The problem Collective Health seeks to address is bridging the gap between money spent and services provided.

“Look at the amount we spend on health: One in five dollars,” he told Webster. “Yet, our healthcare outcomes lag behind those in other countries.”

Batniji, when talking about the ideas and inspirations behind the company, pointed to an experience to which nearly everyone can relate. Another co-founder of the company had a “surprise medical experience” that required treatment at a hospital, which then resulted in a flurry of paperwork, with the consumer left to figure out what might be a bill and what was not.

“We decided it was time to do something about that,” Batniji said.

Reducing confusion about healthcare payments — and plans, employer costs and other factors — means reducing friction, and reducing friction requires a certain amount of what Batniji called “re-engineering” of the system. However, there is only so much re-engineering a single industry participant can do, given the power wielded by insurance heavyweights, for instance, and the power of legacy and tradition.

But with U.S. employers accounting for 85 percent of private sector healthcare payments, according to Batniji, there are certainly opportunities, especially if one focuses on the “influx and outflux” of the process.

Employer Visibility

What Collective Health provides is visibility for employers, via the software and its associated dashboards. The company has partnered with “several leading insurance carriers,” he said, with the list of partners having grown “from a couple to dozens” over the last few years. That reflects the demand from employers, as they “are demanding they want to use network X, Y and Z solutions,” he said.

In fact, Batniji likened the company’s platform to an operating system that can run other technology. Among the most popular healthcare options on the Collective Health platform are behavioral health, maternity and telemedicine.

“We prioritize based on what our employer customers want,” he said. “We didn’t invent that as one of our priorities.”

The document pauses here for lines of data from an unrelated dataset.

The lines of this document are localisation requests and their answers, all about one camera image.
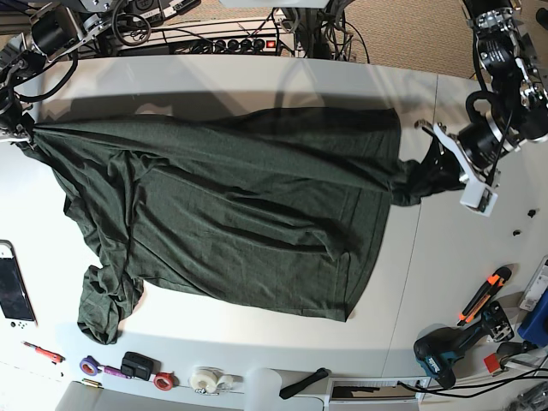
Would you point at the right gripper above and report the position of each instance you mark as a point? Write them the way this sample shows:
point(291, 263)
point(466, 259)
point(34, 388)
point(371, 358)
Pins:
point(17, 124)

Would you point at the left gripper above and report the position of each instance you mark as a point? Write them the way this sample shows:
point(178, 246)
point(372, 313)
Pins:
point(483, 143)

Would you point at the dark green t-shirt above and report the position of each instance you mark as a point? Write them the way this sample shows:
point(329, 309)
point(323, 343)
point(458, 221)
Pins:
point(280, 209)

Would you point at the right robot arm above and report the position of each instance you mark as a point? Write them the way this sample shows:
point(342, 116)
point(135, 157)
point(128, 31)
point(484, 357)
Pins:
point(58, 31)

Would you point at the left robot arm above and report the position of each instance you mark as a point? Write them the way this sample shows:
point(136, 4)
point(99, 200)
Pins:
point(510, 107)

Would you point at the orange black utility knife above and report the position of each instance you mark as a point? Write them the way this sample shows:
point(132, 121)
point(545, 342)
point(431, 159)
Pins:
point(484, 294)

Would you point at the blue box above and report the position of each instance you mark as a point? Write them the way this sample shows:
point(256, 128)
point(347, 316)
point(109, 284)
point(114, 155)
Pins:
point(534, 326)

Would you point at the white handheld game console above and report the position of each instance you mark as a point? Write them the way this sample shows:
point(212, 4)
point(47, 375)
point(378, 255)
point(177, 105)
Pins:
point(15, 303)

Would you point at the teal black power drill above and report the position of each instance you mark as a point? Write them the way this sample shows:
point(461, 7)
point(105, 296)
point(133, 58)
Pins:
point(438, 351)

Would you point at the red screwdriver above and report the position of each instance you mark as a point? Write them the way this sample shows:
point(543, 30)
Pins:
point(51, 356)

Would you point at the black power strip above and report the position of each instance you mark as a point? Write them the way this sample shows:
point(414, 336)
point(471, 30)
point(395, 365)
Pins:
point(258, 46)

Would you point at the purple tape roll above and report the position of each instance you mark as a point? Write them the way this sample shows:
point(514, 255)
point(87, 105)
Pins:
point(90, 366)

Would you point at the red tape roll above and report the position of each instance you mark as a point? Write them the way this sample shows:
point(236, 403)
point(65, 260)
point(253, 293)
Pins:
point(164, 381)

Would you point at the white paper roll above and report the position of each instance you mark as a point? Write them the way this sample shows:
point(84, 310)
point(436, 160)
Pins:
point(261, 389)

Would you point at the clear tape dispenser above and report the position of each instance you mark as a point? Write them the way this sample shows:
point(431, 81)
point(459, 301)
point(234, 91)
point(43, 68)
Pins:
point(210, 381)

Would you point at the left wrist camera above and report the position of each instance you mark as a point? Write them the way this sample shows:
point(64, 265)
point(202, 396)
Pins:
point(479, 198)

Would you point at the black action camera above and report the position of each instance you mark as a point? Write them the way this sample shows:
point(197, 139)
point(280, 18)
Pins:
point(136, 365)

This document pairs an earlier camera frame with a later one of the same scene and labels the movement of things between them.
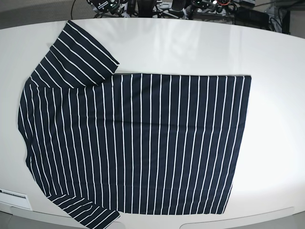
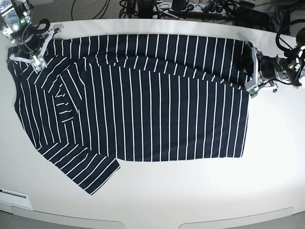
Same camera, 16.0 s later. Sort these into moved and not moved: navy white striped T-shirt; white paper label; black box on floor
Moved: navy white striped T-shirt
Not moved: black box on floor; white paper label
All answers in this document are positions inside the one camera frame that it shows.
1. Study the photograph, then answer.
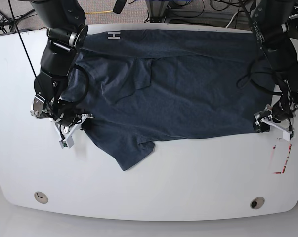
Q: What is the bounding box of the left table cable grommet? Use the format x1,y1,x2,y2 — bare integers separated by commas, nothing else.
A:
34,192,48,204

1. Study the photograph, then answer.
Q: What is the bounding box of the aluminium frame base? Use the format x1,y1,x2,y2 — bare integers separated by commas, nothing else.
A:
145,0,170,23

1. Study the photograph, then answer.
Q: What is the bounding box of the white cable on floor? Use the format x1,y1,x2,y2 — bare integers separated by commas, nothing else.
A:
225,10,240,28

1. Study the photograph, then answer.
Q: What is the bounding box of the table cable grommet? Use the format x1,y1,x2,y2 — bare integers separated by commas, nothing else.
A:
250,197,265,210
34,192,48,204

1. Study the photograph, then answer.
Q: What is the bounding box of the black cylinder on floor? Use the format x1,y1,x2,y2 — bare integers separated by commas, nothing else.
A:
113,0,127,14

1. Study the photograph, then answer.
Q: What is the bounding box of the black tripod stand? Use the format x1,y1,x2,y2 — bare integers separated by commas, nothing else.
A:
0,0,40,35

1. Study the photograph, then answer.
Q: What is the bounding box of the red tape rectangle marking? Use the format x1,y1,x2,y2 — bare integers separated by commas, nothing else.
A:
270,138,292,174

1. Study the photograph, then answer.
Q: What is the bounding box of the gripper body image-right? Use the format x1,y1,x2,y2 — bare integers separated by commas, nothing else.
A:
272,100,294,122

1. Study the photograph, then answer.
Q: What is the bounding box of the right table cable grommet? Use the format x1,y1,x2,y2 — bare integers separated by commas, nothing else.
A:
250,197,265,210

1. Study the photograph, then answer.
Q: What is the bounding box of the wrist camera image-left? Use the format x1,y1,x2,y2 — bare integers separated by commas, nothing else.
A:
59,137,74,149

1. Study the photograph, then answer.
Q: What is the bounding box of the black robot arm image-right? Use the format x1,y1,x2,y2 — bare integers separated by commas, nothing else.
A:
249,0,298,136

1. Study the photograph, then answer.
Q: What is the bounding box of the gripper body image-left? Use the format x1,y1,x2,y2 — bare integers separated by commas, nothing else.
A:
54,109,82,127

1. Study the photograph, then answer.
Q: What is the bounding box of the dark blue T-shirt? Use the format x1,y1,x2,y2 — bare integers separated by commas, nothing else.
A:
61,30,272,170

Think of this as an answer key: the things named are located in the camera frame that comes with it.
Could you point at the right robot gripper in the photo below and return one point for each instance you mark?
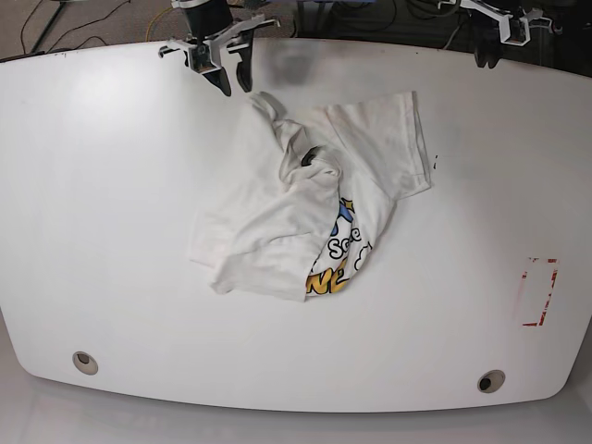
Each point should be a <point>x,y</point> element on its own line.
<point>236,38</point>

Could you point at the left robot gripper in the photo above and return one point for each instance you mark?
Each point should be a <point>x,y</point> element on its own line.
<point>489,50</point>

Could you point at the white printed t-shirt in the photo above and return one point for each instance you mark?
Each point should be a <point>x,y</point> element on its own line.
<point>303,198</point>

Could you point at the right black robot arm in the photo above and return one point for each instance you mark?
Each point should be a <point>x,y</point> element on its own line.
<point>212,29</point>

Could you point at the red tape rectangle marking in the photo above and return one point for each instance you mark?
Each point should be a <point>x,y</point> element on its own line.
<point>536,289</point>

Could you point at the left table grommet hole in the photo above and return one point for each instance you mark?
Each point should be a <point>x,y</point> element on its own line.
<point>85,363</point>

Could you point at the table grommet hole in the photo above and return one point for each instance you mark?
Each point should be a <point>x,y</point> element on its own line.
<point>85,363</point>
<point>491,381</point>

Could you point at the right table grommet hole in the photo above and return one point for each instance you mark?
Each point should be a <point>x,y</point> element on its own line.
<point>491,381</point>

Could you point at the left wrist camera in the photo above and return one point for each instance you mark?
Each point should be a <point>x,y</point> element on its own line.
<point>514,31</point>

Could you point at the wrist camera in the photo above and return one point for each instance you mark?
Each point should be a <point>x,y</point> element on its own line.
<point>514,31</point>
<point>201,59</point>

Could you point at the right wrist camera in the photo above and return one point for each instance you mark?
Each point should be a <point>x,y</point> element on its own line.
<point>201,59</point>

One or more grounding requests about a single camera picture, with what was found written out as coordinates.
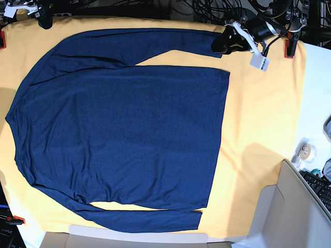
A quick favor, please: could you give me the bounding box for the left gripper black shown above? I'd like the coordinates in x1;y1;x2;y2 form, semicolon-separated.
211;22;252;55

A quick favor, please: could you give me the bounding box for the red clamp right top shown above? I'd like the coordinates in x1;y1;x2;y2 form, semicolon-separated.
284;32;299;59

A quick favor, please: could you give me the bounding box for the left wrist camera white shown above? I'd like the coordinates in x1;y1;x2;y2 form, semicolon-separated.
250;53;270;71

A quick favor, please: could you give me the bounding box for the clear tape dispenser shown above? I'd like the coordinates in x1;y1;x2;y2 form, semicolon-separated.
291;137;317;165

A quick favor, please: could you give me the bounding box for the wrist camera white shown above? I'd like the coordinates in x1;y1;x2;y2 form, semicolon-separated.
250;53;270;71
4;2;18;18

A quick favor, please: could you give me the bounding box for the yellow table cloth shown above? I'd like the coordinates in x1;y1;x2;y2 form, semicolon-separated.
1;18;307;239

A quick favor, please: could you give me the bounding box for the red clamp left top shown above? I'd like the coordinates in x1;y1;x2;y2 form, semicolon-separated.
0;31;6;50

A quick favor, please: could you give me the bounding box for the red clamp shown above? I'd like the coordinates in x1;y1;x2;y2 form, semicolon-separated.
5;216;25;225
0;31;6;50
284;32;299;59

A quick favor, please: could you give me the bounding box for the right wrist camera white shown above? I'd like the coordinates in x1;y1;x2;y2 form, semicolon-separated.
4;2;18;18

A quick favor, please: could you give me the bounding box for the black power strip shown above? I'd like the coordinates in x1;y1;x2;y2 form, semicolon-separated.
52;12;72;17

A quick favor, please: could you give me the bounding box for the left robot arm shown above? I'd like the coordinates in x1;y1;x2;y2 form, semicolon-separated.
211;1;309;58

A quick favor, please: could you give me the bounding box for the white cardboard box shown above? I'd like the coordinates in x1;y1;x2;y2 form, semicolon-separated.
40;160;330;247

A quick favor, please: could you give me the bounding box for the red clamp left bottom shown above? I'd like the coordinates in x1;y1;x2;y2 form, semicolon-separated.
5;216;25;225

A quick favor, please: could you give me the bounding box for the green tape roll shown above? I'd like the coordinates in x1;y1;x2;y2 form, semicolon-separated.
310;169;322;178

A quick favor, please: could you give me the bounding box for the dark blue long-sleeve shirt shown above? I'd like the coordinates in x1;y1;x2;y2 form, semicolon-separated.
6;28;230;233

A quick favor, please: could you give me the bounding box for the black keyboard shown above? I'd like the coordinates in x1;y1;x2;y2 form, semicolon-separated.
300;171;330;212

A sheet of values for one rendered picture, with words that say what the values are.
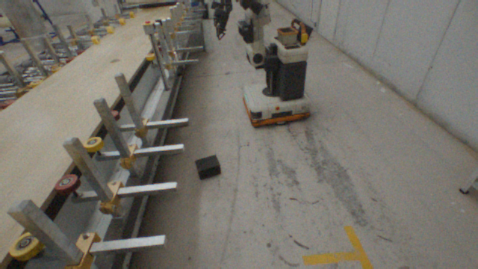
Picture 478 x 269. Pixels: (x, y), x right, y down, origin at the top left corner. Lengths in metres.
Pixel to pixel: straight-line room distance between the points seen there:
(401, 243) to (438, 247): 0.20
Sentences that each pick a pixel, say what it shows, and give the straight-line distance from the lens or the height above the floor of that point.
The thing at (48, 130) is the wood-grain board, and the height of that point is 0.90.
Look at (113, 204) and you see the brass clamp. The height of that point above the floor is 0.81.
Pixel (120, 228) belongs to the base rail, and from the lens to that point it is 1.15.
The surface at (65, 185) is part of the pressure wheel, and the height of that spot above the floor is 0.91.
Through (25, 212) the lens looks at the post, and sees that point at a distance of 0.78.
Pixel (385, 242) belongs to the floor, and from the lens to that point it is 1.94.
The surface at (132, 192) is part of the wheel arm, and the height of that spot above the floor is 0.82.
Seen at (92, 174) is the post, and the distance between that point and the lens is 0.99.
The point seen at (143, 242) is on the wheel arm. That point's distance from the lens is 0.90.
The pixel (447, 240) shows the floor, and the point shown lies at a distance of 2.14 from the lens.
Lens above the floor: 1.56
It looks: 38 degrees down
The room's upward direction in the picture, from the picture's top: 6 degrees counter-clockwise

The Collective Health platform also enables employers to tie together their health insurance data, their core human resources systems, and the network and plan information. Analytics and performance dashboards enable employers to keep track of healthcare costs and employee impacts. The platform adjudicates claims, manages eligibility and other tasks.

Employee Features

For employees, via the platform or the Collective Health mobile app, they can check details about coverage or care after creating a customized plan for themselves. The company provides digital health cards to employees, and “member advocates” who offer guidance in a live-chat format. Those features can especially appeal to “people on the road, or workers on the factory floor — people who do not have good health literacy,” he said. “Those are the people who benefit the most.”

The technology can help those employees concerning “where and when to seek healthcare because they understand how their plans work,” Batniji said, who told Webster that average annual cost savings can run up to $500 per employee. Encouraging that judicious use of healthcare — as opposed to not seeking care, which can lead to even larger costs down the road — helps if the choices are offered by employers to employees, he said.

“We don’t focus on offering a plethora of plan choices,” he said, agreeing with the theory that if a shopper looking for shoes is faced with seemingly endless choices, that consumer might feel overwhelmed and simply give up. In healthcare, too much choice can lead to consumers making “suboptimal choices.”

Batniji said work is ongoing in gaining more employer clients, and the company is at the point of critical mass. There is no question that citizens and consumers are focusing on how to make healthcare better in the United States (whatever “better” might mean to different groups of people), and expanding digital technology capabilities, along with corporate moves, promise more changes to come.